(Entries taken from a collection)
::::::::::
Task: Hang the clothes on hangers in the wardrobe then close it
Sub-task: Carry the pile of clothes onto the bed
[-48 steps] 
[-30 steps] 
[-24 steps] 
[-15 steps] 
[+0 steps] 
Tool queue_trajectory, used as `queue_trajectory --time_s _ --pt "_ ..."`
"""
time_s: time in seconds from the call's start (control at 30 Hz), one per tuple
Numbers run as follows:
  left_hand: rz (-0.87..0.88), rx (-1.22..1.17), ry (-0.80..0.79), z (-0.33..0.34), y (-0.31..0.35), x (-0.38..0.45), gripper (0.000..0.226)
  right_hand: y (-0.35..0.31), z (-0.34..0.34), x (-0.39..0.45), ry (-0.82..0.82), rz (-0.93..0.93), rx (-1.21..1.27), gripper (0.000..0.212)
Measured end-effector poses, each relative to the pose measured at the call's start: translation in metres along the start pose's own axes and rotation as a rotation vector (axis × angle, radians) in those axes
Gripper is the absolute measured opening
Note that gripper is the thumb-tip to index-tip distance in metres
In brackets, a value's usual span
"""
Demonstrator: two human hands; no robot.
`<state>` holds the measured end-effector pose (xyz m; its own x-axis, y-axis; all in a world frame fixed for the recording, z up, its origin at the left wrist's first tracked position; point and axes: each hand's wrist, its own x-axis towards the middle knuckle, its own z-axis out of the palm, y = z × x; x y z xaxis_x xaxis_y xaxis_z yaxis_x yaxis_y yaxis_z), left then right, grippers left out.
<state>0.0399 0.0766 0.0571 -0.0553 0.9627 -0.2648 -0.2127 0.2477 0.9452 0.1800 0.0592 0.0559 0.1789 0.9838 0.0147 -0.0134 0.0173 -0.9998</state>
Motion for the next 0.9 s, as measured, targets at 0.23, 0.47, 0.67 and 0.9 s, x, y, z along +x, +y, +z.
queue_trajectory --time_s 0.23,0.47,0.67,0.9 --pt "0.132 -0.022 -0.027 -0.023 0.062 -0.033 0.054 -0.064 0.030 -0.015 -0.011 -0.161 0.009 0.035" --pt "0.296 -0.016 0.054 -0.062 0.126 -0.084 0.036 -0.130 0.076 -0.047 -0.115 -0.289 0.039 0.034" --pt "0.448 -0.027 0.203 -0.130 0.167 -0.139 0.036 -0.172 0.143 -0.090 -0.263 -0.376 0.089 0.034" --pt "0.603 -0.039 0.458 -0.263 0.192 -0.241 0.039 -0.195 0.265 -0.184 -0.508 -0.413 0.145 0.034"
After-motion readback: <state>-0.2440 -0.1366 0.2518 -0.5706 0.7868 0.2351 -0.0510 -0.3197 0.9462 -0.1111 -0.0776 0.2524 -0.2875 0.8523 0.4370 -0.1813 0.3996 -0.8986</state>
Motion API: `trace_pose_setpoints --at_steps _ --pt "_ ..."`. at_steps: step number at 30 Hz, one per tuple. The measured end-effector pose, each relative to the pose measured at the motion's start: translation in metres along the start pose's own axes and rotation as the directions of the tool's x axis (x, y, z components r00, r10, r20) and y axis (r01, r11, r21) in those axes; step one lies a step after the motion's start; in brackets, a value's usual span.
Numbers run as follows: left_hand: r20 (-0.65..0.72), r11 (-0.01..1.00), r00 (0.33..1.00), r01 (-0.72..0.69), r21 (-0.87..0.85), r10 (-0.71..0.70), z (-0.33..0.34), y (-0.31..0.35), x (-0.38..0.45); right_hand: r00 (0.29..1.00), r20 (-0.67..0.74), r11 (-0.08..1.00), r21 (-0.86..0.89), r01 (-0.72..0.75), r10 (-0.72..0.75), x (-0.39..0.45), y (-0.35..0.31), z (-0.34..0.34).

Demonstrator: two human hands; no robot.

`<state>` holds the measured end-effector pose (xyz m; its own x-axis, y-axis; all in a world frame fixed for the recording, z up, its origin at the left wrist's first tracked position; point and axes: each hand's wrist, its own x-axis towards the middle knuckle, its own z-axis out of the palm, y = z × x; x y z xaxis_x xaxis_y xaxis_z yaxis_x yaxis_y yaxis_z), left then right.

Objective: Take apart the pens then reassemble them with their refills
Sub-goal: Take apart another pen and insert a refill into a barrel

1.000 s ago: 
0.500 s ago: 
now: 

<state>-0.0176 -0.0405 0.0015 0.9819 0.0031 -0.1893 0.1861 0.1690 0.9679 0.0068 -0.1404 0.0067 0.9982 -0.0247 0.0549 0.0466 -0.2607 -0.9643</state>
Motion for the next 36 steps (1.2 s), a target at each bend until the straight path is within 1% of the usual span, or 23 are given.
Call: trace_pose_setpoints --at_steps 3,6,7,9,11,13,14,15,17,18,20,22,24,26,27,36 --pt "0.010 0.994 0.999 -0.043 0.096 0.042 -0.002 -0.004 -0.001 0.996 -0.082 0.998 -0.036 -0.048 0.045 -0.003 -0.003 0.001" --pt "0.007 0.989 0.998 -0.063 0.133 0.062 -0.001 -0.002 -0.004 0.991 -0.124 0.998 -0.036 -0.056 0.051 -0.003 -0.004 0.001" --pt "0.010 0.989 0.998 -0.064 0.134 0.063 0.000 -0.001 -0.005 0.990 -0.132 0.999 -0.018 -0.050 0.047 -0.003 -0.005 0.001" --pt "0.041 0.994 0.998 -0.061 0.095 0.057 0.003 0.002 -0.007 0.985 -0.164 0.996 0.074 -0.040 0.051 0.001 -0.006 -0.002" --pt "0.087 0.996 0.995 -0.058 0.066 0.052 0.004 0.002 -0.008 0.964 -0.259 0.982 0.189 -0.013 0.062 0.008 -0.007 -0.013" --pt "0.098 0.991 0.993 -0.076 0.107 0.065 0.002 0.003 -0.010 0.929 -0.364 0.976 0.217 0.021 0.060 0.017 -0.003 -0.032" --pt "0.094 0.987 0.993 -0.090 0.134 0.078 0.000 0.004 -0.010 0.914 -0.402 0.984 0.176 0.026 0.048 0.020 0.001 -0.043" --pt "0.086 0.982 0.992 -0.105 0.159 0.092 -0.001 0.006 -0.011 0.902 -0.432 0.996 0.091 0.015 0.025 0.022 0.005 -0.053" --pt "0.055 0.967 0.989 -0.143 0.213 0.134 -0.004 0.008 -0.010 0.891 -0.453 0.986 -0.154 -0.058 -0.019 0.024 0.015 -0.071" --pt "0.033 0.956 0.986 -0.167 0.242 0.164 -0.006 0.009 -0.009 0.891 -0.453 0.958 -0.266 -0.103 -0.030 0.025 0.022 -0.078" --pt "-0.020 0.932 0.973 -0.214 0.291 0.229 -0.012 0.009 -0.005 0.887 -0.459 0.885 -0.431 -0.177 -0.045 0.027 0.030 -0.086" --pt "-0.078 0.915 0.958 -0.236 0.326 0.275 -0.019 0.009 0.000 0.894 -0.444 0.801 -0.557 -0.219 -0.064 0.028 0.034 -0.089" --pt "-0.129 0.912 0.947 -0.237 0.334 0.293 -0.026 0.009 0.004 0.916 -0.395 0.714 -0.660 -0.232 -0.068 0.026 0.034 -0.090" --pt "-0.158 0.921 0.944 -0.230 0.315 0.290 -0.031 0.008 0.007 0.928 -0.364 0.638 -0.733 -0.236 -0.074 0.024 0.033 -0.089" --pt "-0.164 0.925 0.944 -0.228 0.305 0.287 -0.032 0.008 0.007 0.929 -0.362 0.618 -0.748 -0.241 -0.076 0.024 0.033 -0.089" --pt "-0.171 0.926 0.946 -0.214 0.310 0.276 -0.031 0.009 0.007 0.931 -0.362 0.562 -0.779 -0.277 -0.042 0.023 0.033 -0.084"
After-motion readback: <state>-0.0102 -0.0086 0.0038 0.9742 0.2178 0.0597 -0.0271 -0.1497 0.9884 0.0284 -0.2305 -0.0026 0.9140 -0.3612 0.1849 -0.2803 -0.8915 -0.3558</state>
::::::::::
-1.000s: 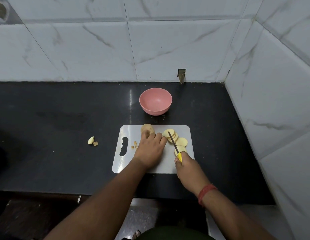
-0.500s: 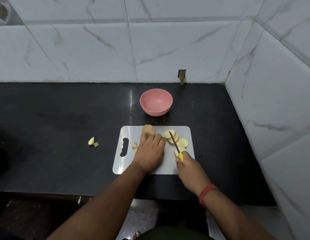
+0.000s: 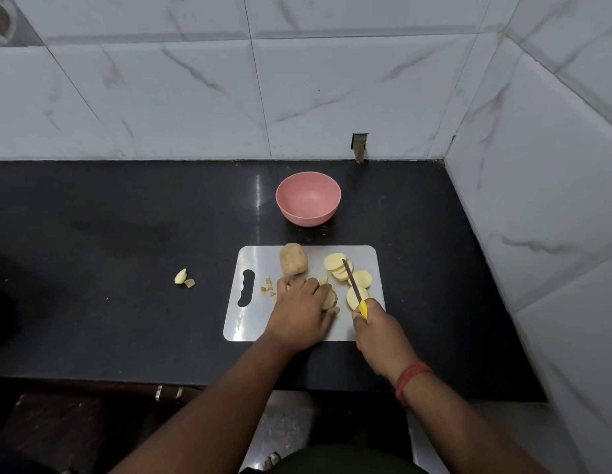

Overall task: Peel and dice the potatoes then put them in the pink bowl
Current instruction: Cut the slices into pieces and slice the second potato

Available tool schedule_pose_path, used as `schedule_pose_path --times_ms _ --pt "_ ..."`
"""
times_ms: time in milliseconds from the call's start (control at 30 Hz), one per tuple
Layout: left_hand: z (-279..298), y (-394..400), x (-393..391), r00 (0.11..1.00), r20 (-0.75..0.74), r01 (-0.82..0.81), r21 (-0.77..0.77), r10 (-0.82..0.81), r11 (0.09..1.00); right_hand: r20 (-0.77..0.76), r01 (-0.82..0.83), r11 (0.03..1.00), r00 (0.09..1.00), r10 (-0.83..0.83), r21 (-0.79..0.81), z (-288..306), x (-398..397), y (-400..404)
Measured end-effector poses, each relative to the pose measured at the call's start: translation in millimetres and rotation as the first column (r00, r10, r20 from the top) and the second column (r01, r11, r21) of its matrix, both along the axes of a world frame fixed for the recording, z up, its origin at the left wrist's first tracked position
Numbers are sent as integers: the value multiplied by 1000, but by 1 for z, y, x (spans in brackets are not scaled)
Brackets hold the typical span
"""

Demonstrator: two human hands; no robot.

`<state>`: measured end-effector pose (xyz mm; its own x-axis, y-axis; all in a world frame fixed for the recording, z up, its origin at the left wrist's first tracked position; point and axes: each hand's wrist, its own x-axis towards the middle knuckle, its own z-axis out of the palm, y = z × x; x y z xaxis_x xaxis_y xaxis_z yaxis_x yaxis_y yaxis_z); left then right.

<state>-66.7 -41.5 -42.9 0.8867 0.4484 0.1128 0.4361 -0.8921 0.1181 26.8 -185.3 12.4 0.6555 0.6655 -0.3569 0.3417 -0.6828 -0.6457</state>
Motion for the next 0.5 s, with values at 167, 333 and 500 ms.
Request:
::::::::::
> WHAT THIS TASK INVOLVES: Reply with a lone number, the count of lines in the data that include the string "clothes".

> TASK OUTPUT: 2